ECOLE NATIONALE SUPERIEURE DES BEAUX-ARTS, Paris, Avril 2016

La lumière était belle en ce début d’après-midi ensoleillé, idéale pour apprécier pleinement les couleurs, intenses, incroyablement recherchées, des toiles de Lei Xie aux beaux-arts de Paris. L’accrochage se révèle particulièrement réussi, avec des toiles pour partie vues chez Anne de Villepoix en 2015 telles « challenge », « murmur », la remarquable toile « eclipse », champ ponctué de flaques sur lequel se dessine une lointaine forêt habitée de formes humaines ; et d’autres peintures témoignant de recherches différentes : « X », « tunnel », « pleasance », les couleurs chaudes d’une grande violence et intensité de « purified of enjoyment »…

Lei Xie, purified of enjoyment 2014 
Lei Xie, blurry 2015
La recherche, c’est là l’un des principaux objets de l’exposition : donner à voir le fruit de trois ans de recherche dans le cadre du programme SACRe (science art création recherche). Une recherche de 3e cycle inédite au sein d’une école des beaux-arts et donnant lieu, outre l’exposition, à la publication d’une thèse d’un nouvel ordre, orientée vers la « pratique » comme le souligne l’artiste.

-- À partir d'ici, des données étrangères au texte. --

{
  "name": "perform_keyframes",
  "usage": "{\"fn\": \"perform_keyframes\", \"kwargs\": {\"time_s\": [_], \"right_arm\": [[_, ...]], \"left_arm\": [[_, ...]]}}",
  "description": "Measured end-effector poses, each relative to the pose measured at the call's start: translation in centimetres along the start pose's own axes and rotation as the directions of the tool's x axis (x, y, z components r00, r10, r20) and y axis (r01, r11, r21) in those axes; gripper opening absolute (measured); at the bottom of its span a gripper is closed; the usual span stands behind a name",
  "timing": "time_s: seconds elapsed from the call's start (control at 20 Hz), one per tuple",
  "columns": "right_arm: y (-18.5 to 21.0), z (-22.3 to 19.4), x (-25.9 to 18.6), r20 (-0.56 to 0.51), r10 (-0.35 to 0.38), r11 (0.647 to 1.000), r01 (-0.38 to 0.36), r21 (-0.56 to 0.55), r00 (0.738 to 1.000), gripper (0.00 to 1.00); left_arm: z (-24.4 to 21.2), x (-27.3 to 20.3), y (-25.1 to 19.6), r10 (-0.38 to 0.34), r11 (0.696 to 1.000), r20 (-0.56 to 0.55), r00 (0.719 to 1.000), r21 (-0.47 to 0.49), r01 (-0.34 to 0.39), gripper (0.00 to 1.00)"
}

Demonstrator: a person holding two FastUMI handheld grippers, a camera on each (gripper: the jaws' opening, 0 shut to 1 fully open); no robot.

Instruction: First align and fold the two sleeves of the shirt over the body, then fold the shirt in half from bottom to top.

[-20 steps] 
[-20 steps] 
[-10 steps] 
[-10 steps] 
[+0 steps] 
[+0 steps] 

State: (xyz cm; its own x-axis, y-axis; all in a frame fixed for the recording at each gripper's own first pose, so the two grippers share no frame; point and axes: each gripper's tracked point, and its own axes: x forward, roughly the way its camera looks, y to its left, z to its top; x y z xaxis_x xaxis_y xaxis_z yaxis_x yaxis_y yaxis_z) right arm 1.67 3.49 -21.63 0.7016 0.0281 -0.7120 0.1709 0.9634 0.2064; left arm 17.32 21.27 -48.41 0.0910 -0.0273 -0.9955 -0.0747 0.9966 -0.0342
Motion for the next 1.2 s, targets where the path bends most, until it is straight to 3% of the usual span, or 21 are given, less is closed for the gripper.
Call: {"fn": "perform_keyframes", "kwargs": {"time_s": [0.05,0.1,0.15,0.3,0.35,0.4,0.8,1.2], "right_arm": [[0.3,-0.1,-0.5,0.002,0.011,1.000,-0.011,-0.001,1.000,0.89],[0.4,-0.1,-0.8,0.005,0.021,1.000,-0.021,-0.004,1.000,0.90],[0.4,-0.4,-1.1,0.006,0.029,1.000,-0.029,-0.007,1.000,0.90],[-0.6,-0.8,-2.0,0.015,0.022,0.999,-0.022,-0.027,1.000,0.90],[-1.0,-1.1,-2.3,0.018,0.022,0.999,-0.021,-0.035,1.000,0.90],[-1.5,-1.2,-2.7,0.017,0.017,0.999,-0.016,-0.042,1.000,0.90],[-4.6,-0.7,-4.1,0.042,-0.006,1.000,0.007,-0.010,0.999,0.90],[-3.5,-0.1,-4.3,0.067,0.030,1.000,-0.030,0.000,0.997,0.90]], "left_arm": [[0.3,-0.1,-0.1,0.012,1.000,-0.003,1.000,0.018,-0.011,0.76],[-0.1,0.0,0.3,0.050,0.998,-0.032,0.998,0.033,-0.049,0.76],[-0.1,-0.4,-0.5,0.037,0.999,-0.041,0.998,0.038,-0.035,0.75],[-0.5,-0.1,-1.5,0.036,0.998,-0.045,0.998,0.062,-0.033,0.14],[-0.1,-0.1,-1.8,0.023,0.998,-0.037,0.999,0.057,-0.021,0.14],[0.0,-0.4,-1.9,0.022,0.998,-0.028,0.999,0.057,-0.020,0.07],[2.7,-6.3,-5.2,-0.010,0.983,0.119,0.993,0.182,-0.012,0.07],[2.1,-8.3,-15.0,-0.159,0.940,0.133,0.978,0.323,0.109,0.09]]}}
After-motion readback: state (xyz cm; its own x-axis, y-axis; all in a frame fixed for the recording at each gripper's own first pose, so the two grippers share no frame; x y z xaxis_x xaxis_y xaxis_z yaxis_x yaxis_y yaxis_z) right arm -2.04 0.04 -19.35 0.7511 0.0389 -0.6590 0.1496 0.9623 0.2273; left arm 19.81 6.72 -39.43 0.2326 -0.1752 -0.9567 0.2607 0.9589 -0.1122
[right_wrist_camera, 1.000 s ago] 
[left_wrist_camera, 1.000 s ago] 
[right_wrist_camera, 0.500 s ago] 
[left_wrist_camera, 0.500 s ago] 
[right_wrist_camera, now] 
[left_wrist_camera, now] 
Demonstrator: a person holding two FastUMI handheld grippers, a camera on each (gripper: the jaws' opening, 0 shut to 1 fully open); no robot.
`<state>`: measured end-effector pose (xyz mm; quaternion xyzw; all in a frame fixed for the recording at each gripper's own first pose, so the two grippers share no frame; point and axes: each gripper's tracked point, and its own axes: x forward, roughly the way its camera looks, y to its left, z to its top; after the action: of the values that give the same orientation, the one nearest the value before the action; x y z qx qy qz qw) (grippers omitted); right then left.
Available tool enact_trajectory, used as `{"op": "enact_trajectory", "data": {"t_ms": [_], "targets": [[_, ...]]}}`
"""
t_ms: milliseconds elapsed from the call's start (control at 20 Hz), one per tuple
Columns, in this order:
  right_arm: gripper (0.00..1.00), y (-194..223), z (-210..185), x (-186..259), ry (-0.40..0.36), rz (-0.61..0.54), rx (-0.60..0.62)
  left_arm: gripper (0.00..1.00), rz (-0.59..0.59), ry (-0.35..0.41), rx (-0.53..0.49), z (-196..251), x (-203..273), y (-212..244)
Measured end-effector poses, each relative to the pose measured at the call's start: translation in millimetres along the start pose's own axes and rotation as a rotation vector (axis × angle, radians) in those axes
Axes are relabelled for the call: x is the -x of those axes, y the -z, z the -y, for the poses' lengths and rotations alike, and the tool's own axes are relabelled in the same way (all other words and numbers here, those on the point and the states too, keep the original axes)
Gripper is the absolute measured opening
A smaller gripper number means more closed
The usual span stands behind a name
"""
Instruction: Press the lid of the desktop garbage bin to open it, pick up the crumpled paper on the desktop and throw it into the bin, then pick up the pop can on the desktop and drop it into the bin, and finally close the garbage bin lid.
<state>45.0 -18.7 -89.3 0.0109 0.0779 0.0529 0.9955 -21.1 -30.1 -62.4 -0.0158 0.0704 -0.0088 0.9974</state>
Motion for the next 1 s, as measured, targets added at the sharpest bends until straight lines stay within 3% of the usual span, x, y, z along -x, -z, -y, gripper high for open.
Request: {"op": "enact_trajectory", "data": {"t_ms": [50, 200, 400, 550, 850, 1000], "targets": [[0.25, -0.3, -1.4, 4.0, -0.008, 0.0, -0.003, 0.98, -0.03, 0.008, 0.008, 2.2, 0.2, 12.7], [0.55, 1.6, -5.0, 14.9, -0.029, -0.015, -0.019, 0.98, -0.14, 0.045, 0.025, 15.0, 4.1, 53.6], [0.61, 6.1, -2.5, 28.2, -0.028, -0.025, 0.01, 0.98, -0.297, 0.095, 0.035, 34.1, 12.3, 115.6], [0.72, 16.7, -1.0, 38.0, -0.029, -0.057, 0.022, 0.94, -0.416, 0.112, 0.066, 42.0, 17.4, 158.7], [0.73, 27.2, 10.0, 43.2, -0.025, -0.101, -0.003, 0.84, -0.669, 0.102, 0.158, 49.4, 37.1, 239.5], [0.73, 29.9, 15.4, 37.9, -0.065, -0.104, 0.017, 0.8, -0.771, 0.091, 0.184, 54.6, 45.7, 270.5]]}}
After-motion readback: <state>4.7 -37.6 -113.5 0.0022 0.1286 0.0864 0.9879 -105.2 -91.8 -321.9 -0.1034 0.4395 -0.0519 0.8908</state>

Lei Xie, When East Meets West_2015
L’exposition rend parfaitement compte de ce travail, donnant à consulter cette thèse « entre chien et loup. Poétique de l’étrange pour un peintre aujourd’hui » : un ensemble de textes et de reproductions de toiles sur des thématiques qui résonnent dans l’oeuvre de XIE Lei : le sublime, le romantisme, l’inquiétante étrangeté, la mort, la pratique, la forêt, l’identité etc. et un livre en accordéon -inspiré des rouleaux de peinture chinoise- dédié à des oeuvres de l’histoire de l’art qui l’ont marqué : « les trois crânes » de Théodore Géricault, « la pendaison » de Jacques Callot confrontée à une oeuvre anonyme du kitab al bulhan, « Vénus et Cupidon volant du miel » de Cranach l’ancien, « le moine au bord de la mer » de Caspar David Friedrich confronté à l’histoire de Nastagio degli onesti de Sandro Botticelli, « september » de Gerhard Richter confronté à une toile de Polke etc. Très belle idée que de laisser se dessiner cet atlas visuel dans l’exposition à l’aide d’une lampe de poche : les rapprochements et confrontations entre les oeuvres n’en sont que plus doux et efficaces.
Une prise de recul tout à fait intéressante et proposant de nouvelles lectures de sa peinture, qui rappelle également combien la culture, particulièrement visuelle, de Lei Xie est à la fois orientale et occidentale. L' »entre chien et loup », soit ce moment du jour où, « la lumière déclinant, les évidences s’estompent : le doute, la confusion des images et du sens s’installent, le chien protecteur se change en loup menaçant », peut en effet apparaître comme emblématique d’une peinture entre figuration et abstraction, qui laisse souvent place à la dualité, à l’ambiguïté, à la tension.
Ravie d’avoir vu ou revu ces oeuvres que je trouve d’une grande qualité et profondeur et d’avoir pu croiser et féliciter Lei dans les salles d’exposition. A voir jusqu’au 13 avril.